■ What is needed ■
Provide only the number of lines in the records below that include "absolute".

■ Records supplied ■
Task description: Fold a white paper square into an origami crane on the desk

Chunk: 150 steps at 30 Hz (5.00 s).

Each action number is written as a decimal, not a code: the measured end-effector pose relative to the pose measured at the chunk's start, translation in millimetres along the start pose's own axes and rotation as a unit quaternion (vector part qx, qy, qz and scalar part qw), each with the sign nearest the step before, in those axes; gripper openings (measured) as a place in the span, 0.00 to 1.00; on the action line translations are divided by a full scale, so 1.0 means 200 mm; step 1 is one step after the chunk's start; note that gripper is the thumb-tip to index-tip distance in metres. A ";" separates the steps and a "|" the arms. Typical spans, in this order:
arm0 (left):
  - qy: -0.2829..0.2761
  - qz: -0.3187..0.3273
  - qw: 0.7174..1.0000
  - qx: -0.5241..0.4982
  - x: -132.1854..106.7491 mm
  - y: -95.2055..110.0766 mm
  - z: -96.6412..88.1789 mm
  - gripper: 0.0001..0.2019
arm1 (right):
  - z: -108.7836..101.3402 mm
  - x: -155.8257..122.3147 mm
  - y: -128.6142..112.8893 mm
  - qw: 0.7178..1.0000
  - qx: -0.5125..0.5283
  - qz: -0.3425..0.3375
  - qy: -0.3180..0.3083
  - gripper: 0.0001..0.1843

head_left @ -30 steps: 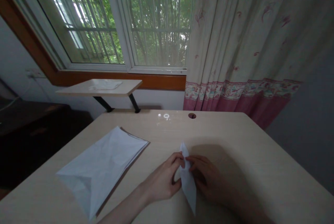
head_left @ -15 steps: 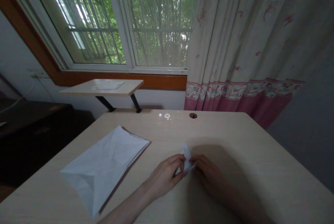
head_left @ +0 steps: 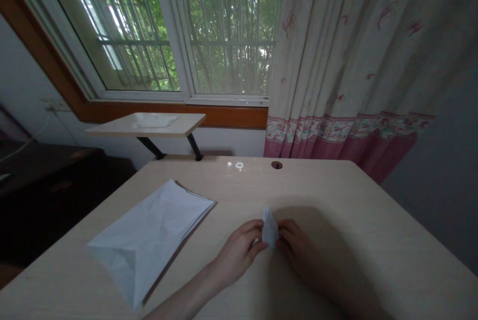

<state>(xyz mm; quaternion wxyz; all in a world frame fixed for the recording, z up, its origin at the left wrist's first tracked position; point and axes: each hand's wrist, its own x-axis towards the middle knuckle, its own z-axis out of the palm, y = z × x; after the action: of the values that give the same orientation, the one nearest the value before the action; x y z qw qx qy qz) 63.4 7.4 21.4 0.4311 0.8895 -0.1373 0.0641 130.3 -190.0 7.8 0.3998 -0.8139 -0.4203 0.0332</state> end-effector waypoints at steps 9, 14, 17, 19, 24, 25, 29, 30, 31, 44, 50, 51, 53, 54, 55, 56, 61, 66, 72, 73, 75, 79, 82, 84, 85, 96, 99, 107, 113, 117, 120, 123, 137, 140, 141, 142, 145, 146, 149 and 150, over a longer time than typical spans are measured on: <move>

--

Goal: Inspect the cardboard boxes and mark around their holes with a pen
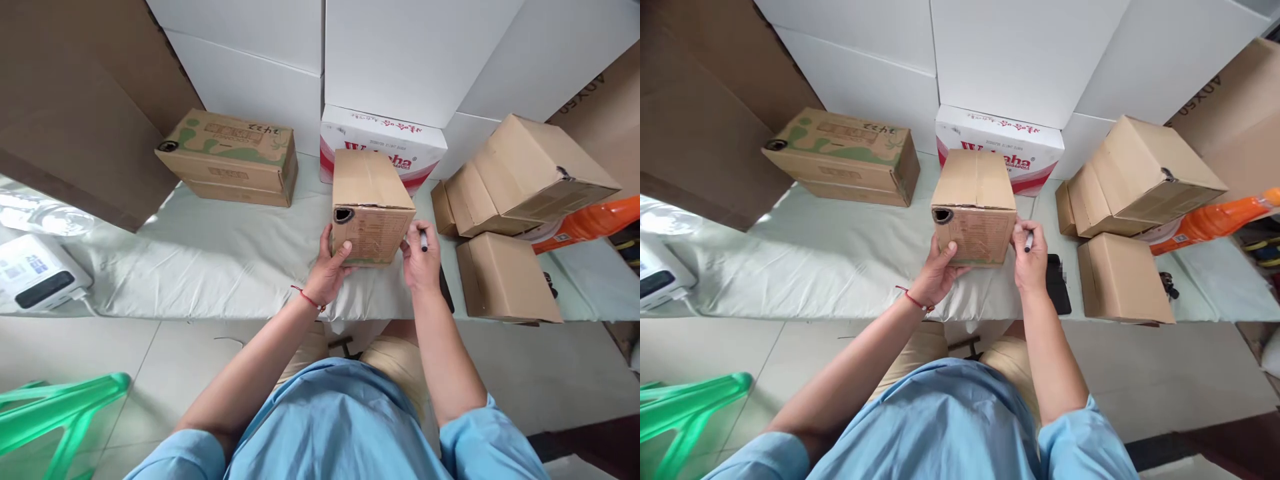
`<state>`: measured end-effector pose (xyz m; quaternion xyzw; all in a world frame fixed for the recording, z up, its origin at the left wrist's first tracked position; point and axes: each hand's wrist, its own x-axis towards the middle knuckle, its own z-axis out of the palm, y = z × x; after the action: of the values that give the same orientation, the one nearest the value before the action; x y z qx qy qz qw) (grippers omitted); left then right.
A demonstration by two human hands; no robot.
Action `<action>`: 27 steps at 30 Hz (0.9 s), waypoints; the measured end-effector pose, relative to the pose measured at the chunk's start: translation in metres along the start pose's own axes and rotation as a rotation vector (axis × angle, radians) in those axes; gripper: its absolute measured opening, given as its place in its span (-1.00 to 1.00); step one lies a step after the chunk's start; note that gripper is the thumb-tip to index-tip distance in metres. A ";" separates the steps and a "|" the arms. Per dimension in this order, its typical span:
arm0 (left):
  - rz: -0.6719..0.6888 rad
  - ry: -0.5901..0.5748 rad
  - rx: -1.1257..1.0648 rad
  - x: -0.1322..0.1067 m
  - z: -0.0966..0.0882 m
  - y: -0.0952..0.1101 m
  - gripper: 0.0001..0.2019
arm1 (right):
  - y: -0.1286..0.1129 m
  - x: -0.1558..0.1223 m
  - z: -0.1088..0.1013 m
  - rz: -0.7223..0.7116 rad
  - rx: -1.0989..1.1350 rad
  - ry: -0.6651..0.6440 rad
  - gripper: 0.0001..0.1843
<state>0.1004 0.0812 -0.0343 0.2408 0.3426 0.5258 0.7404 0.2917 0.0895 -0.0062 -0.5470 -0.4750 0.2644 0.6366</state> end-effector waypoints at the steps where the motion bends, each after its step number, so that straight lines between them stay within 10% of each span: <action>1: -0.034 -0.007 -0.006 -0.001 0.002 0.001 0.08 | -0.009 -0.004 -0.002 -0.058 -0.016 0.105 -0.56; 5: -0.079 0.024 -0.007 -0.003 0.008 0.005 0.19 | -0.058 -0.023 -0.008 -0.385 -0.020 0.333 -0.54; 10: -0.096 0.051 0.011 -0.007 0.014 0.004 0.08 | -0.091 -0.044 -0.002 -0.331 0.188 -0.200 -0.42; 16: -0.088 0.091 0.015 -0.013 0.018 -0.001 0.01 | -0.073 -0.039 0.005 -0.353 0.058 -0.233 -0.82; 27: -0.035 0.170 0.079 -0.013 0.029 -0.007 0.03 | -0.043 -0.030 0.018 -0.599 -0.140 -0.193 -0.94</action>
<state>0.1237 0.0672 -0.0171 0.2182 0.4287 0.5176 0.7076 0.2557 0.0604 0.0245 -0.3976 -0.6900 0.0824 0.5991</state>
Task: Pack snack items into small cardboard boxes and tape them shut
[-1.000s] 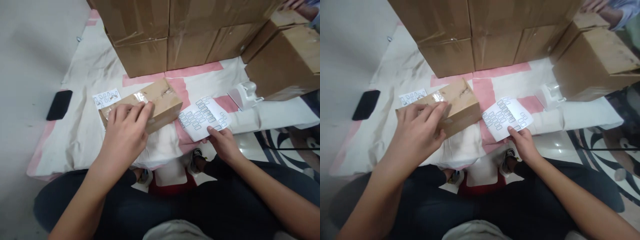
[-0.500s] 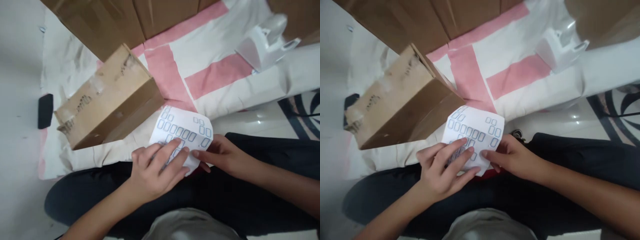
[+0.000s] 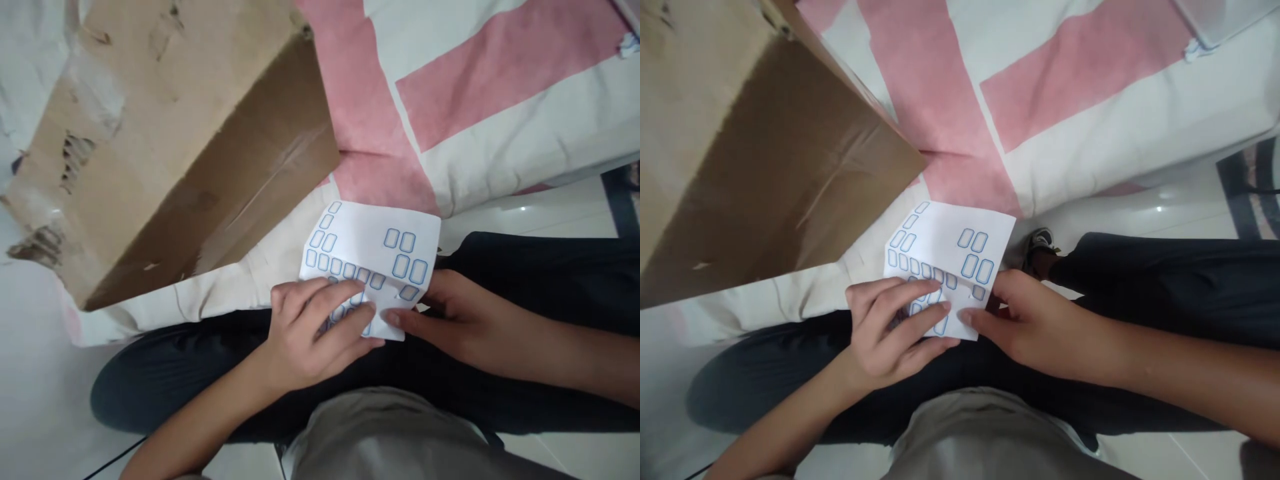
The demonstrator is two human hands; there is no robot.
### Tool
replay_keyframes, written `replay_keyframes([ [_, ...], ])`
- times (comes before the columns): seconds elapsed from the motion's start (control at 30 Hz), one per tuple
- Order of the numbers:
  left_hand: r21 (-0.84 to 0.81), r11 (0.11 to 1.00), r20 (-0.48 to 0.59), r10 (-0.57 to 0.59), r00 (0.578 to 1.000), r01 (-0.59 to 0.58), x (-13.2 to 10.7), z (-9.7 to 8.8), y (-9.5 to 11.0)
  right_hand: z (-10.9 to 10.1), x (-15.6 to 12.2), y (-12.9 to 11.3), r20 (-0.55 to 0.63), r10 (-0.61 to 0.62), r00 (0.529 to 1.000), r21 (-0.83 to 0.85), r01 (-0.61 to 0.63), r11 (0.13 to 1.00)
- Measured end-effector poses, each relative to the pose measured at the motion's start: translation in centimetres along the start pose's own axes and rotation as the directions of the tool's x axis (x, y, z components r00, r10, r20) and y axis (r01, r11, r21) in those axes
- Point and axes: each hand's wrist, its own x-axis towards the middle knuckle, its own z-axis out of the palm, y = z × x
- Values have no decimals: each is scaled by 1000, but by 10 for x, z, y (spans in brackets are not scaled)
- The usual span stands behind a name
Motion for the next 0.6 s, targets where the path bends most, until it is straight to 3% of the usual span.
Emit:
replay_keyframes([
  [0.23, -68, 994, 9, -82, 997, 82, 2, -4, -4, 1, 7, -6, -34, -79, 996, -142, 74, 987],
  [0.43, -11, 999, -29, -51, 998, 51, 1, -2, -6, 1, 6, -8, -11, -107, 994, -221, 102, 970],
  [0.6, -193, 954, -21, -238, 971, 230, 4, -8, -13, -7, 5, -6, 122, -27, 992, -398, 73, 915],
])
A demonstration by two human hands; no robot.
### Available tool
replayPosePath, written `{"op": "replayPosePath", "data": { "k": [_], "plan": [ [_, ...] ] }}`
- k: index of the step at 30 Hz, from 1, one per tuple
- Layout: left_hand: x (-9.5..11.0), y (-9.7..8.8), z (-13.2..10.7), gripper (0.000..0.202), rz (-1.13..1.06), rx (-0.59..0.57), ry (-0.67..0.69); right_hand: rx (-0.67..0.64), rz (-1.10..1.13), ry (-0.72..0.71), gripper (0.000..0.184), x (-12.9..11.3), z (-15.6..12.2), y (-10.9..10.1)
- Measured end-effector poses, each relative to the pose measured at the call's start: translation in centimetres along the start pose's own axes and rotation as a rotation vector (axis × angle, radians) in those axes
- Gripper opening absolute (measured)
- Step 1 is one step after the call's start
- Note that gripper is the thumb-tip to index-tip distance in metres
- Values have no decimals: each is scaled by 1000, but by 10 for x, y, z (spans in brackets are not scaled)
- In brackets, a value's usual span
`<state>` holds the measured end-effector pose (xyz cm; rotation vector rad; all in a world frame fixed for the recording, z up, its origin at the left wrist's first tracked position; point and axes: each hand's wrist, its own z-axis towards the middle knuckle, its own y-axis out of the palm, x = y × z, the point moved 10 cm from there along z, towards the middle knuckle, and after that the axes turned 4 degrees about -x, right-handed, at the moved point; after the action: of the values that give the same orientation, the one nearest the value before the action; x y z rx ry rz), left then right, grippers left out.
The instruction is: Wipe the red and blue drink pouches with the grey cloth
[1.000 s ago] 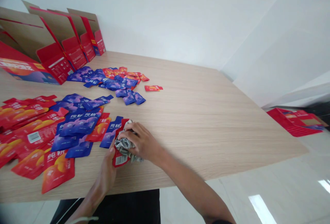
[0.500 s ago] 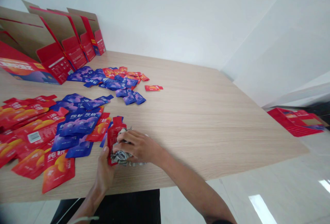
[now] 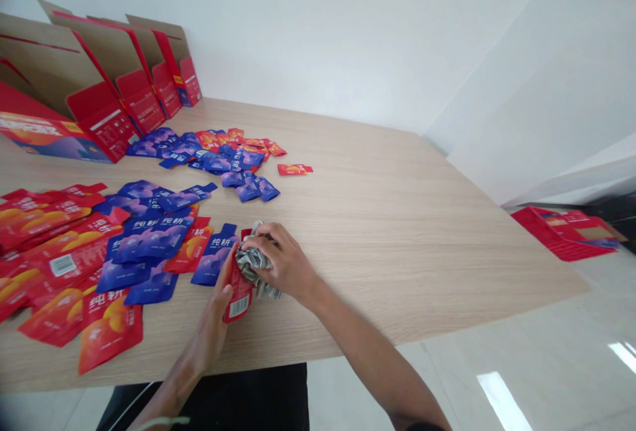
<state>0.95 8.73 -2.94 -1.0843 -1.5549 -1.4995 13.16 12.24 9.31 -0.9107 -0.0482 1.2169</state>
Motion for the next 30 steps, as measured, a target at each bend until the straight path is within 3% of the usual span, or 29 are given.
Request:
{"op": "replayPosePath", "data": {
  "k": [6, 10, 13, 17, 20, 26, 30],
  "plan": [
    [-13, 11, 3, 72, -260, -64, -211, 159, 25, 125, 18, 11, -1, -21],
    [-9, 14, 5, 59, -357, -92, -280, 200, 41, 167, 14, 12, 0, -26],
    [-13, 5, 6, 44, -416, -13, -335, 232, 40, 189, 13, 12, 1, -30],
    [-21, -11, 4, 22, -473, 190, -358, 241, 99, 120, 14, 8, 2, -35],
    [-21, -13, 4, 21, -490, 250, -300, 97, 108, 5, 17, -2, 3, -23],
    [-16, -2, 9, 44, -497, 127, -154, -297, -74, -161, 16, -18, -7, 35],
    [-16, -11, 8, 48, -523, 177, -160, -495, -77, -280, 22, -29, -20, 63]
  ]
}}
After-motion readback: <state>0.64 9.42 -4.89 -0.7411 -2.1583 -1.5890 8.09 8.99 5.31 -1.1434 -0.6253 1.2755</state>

■ Result for this task ■
2